** Opening Input block **
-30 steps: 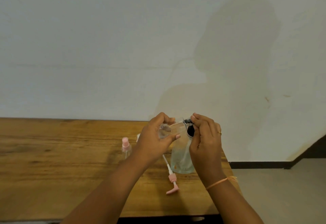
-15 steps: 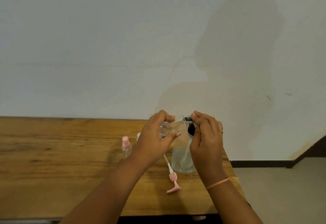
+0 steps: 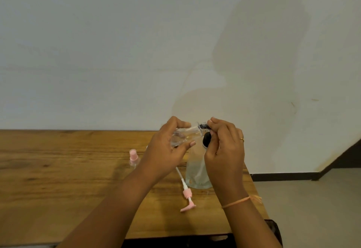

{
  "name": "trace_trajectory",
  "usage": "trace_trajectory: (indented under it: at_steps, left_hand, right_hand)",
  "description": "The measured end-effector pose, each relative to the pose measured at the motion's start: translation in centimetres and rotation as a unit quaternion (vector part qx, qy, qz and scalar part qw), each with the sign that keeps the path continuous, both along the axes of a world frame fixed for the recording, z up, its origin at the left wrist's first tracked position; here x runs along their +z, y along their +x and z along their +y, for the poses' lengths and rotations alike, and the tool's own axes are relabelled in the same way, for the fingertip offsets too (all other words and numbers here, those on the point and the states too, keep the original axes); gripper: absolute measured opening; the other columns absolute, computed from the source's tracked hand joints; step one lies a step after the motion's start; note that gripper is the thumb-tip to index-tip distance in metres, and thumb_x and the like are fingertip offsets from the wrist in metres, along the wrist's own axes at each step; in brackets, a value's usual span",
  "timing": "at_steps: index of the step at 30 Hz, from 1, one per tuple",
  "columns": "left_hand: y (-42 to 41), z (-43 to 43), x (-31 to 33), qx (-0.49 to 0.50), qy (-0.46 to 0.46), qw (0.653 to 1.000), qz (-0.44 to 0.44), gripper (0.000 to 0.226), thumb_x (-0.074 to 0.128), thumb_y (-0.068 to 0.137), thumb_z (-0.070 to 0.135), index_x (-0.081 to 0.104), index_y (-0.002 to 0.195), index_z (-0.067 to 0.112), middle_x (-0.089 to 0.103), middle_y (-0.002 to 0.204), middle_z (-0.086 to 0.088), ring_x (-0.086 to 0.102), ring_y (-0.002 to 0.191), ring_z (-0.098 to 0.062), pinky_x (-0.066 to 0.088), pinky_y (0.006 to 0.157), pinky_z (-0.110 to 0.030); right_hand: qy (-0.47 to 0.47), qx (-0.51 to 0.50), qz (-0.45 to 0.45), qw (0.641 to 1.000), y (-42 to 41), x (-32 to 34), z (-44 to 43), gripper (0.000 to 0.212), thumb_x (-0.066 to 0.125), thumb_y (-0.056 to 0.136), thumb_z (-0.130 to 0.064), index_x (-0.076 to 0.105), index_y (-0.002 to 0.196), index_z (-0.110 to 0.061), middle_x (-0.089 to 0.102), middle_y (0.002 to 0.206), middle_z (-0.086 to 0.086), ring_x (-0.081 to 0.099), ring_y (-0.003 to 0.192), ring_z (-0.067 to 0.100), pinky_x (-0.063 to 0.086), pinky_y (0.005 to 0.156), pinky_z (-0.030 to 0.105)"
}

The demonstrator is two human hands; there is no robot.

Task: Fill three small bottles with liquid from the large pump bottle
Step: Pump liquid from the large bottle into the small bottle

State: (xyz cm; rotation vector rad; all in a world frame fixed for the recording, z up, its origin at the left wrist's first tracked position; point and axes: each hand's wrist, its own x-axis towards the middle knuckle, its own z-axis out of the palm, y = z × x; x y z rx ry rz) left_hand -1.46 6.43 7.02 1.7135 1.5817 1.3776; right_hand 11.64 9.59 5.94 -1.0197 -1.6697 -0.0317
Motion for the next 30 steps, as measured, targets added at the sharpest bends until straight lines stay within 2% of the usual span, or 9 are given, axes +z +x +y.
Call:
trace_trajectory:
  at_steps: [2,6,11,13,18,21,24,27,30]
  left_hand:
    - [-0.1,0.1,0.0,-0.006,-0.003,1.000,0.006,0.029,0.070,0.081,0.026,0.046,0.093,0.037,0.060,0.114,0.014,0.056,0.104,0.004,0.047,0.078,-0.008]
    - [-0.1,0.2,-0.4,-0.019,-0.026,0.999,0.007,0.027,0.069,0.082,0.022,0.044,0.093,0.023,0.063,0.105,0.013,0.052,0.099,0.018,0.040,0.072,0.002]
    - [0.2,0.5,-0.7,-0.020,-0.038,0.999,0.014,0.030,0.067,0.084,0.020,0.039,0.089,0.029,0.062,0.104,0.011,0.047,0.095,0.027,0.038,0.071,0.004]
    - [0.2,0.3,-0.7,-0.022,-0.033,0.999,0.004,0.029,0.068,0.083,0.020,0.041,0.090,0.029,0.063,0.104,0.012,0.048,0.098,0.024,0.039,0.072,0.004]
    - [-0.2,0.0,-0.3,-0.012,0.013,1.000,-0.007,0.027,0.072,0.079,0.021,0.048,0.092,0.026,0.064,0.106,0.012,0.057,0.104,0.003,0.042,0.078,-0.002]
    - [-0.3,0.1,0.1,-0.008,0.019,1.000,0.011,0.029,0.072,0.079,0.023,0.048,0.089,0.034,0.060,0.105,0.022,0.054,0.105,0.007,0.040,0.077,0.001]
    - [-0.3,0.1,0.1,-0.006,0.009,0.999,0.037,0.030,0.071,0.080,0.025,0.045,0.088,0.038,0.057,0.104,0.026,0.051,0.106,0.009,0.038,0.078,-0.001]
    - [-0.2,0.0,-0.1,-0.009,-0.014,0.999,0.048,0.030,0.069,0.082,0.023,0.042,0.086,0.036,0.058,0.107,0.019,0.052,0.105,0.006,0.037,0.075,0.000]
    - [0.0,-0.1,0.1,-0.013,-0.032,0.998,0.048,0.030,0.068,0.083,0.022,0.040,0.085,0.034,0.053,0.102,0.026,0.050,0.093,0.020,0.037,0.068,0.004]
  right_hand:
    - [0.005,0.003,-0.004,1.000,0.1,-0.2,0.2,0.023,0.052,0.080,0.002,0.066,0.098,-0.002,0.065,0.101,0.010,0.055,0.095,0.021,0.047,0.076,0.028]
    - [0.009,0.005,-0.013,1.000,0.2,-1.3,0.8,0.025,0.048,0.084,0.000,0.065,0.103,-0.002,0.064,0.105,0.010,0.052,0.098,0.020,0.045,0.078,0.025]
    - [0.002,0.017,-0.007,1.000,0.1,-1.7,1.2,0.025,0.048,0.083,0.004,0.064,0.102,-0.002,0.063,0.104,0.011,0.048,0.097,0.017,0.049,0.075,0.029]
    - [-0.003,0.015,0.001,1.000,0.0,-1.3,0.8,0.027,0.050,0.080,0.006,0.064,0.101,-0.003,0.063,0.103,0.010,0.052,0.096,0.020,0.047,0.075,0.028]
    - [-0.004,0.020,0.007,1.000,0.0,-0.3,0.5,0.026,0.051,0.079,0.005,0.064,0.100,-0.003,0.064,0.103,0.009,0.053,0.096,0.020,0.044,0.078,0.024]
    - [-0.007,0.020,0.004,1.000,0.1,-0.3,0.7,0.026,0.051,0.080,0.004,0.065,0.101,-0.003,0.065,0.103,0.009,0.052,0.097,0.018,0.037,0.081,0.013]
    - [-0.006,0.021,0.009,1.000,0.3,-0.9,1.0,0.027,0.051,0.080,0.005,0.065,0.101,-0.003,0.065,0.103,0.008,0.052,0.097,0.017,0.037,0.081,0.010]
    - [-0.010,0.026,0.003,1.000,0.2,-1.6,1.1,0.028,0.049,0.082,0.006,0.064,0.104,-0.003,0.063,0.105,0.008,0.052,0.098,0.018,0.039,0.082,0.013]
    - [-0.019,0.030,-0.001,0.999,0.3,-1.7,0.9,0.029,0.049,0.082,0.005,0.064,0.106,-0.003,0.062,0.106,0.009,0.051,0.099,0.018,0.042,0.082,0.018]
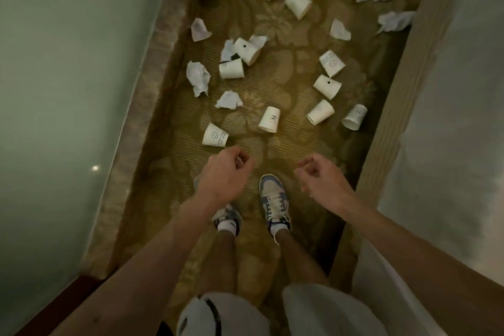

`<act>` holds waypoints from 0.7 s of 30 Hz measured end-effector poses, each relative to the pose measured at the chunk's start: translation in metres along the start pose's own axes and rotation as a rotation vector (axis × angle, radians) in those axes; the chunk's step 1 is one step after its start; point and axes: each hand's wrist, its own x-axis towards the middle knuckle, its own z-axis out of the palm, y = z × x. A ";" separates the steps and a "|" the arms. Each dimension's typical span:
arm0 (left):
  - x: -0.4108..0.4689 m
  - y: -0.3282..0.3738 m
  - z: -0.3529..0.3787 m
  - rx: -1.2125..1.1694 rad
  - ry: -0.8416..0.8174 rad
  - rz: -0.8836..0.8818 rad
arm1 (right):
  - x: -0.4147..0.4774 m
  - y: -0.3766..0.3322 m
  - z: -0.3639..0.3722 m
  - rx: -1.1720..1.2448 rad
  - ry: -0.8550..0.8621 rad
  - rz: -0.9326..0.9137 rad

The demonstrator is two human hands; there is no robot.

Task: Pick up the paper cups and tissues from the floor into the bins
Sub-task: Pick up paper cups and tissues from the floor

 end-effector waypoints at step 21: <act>0.328 -0.124 0.149 -0.203 -0.104 -0.045 | 0.347 0.084 0.083 0.065 0.087 0.110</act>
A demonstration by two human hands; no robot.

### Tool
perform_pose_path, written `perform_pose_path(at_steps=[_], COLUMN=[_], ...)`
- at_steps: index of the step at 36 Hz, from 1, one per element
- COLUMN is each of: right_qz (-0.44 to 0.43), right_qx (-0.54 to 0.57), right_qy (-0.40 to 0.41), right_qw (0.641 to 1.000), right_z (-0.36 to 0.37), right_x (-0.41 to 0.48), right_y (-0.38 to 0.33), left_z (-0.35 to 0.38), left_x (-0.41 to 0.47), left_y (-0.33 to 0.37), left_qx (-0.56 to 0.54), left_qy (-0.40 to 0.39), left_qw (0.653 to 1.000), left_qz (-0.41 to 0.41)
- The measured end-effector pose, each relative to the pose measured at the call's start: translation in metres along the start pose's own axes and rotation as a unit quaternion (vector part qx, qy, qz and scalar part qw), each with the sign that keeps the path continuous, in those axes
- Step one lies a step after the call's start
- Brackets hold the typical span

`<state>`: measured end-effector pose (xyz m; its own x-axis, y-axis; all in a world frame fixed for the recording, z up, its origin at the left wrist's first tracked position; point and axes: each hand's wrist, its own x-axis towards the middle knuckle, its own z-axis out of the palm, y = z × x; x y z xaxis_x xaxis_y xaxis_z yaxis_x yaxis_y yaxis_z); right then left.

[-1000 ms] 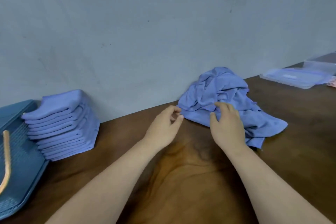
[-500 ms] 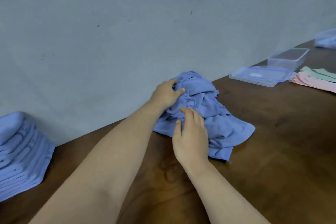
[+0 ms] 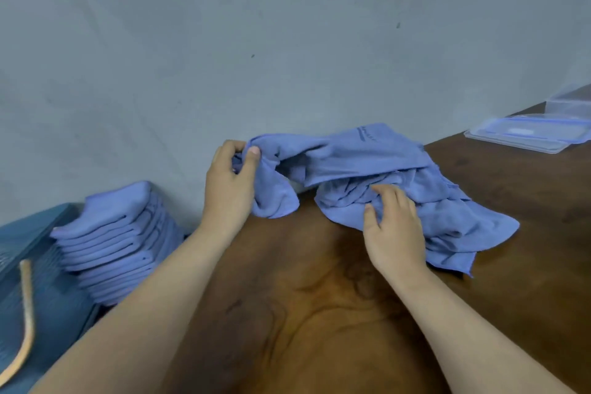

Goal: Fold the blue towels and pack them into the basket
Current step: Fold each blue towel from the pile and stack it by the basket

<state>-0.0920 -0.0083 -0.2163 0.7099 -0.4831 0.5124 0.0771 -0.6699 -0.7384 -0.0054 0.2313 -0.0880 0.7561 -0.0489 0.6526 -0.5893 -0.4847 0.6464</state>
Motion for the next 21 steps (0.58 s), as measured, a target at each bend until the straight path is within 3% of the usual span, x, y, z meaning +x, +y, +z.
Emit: perform_pose_path(at_steps=[4, 10, 21], right_qz=[-0.012, -0.062, -0.123], right_qx=[0.023, 0.017, -0.053], right_qy=[-0.050, -0.183, -0.400], right_qw=[0.998, 0.981, 0.907], right_z=[0.001, 0.013, 0.027], right_x=[-0.003, -0.023, -0.053], right_y=[-0.004, -0.023, -0.038], left_z=[-0.054, -0.078, -0.078], left_x=[-0.080, -0.159, -0.190], left_y=[-0.035, -0.063, -0.027], left_qx=[0.066, 0.041, -0.054], left_qy=[-0.016, -0.093, -0.278], left_qw=[0.997, 0.989, 0.955], left_qz=[-0.031, -0.110, -0.090])
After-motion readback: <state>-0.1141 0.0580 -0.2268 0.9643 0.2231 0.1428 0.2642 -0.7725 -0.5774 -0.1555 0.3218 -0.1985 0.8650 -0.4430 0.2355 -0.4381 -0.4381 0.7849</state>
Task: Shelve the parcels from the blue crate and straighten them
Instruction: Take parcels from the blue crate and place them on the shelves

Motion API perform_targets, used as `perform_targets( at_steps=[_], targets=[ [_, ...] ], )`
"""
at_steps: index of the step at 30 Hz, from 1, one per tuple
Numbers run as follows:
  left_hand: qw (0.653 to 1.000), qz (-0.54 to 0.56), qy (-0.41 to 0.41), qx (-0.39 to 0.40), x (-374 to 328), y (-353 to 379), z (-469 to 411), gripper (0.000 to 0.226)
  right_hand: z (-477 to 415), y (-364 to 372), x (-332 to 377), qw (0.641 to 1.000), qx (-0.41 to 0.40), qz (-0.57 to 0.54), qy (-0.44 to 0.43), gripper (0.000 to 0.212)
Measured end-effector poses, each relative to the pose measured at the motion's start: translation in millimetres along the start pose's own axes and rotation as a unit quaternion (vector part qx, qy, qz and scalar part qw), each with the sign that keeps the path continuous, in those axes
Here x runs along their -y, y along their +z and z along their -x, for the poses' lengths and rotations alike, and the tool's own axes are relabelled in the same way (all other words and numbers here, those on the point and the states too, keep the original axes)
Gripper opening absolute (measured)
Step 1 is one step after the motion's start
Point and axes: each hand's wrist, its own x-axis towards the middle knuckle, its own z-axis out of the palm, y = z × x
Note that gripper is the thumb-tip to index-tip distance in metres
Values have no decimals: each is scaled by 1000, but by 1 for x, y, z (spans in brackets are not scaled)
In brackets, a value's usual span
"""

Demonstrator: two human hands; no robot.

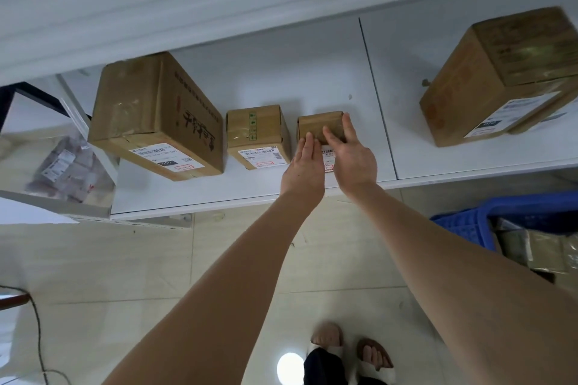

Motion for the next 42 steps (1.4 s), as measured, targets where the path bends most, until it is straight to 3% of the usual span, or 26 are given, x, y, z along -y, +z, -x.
perform_targets(
  at_steps=[10, 14, 23, 31, 42],
  targets=[
    [1000, -20, -6, 5, 4, -8, -13, 75, -12, -3, 4, 1000, -6, -13, -12, 62],
    [999, -52, 1, 5, 3, -13, -9, 77, -2, -7, 5, 999, 1, -32, -20, 72],
    [999, -49, 10, 1, -19, -47, 20, 77, 36, -51, 6, 999, 14, 2, 49, 86],
    [992, -83, 86, 39, -89, -75, 49, 76, 99, -96, -21, 991, 1, -31, 131, 81],
    [965, -126, 215, 84, -240, -62, 83, 72, 200, -159, -124, 964, -44, -44, 259, 67]
  ],
)
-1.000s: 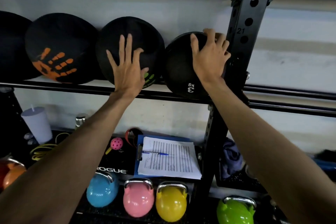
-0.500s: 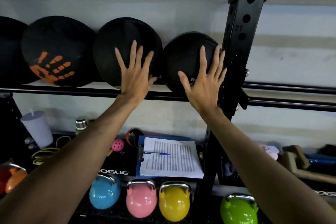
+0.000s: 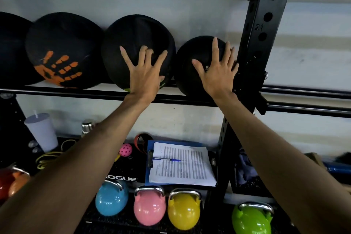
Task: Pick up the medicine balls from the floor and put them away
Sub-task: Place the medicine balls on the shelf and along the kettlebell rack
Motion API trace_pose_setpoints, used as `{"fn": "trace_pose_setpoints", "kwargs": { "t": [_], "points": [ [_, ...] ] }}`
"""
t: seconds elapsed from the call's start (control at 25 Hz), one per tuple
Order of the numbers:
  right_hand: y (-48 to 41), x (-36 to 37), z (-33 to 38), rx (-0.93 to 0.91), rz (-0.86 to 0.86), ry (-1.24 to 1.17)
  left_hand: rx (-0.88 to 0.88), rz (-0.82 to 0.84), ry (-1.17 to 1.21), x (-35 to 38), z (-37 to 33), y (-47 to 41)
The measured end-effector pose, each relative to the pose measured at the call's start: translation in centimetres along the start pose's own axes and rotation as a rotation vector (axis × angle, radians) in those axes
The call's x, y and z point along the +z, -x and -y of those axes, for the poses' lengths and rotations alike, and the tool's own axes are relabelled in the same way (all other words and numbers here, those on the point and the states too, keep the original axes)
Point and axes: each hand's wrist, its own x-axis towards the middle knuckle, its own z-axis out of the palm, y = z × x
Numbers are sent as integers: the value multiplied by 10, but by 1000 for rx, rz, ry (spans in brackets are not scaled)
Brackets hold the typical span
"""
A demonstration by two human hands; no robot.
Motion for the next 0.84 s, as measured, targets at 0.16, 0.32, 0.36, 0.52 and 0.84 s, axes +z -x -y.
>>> {"fn": "trace_pose_setpoints", "kwargs": {
  "t": [0.16, 0.32, 0.36, 0.52, 0.84],
  "points": [
    [38, -15, 7, 43, 22, -58, -82, 106, 76, -19, -21, 6],
    [122, -27, 7, -11, -15, -33, 80, 7, 263, -37, -57, 53],
    [147, -33, 0, -19, 3, -5, 116, 28, 367, -39, -71, 71],
    [266, -57, -62, 49, 211, 58, 198, 322, 682, -41, -136, 163],
    [468, -134, -206, 436, 840, 192, 471, 976, 669, -79, -297, 372]
  ]
}}
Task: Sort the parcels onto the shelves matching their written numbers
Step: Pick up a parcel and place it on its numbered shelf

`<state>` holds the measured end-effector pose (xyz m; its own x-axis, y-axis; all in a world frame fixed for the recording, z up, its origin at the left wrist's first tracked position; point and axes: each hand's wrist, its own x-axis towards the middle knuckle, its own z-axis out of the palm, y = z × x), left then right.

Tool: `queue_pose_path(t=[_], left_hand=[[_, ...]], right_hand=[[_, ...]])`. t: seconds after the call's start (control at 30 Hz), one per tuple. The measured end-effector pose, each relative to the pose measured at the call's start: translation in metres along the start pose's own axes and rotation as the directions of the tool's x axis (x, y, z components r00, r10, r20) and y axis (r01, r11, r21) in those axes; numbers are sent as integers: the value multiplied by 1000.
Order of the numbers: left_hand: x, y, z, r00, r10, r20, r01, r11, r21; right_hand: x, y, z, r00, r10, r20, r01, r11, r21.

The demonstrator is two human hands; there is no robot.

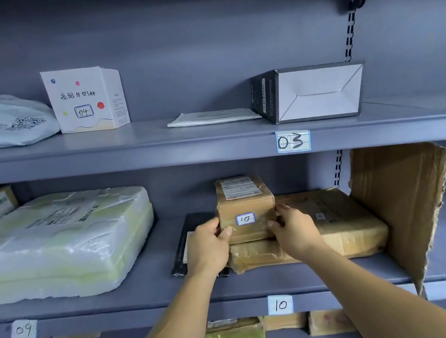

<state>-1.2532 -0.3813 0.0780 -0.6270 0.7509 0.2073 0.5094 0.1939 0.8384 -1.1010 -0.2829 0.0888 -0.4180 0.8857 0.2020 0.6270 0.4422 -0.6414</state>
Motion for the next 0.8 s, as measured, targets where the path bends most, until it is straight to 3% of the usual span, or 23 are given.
queue_pose_path(t=[0.4, 0.8], left_hand=[[-15, 3, -1, 1000, -26, 0, 26, 998, 57], [-81, 8, 28, 991, -44, -127, 69, 979, 193]], right_hand=[[-19, 0, -8, 1000, 15, 7, -15, 998, 57], [-77, 42, -28, 995, -101, -7, 101, 993, 68]])
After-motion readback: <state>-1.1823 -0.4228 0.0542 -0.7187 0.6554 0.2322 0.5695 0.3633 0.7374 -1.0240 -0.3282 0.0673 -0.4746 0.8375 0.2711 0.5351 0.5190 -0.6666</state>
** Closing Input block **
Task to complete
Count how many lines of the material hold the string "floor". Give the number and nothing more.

Response area
3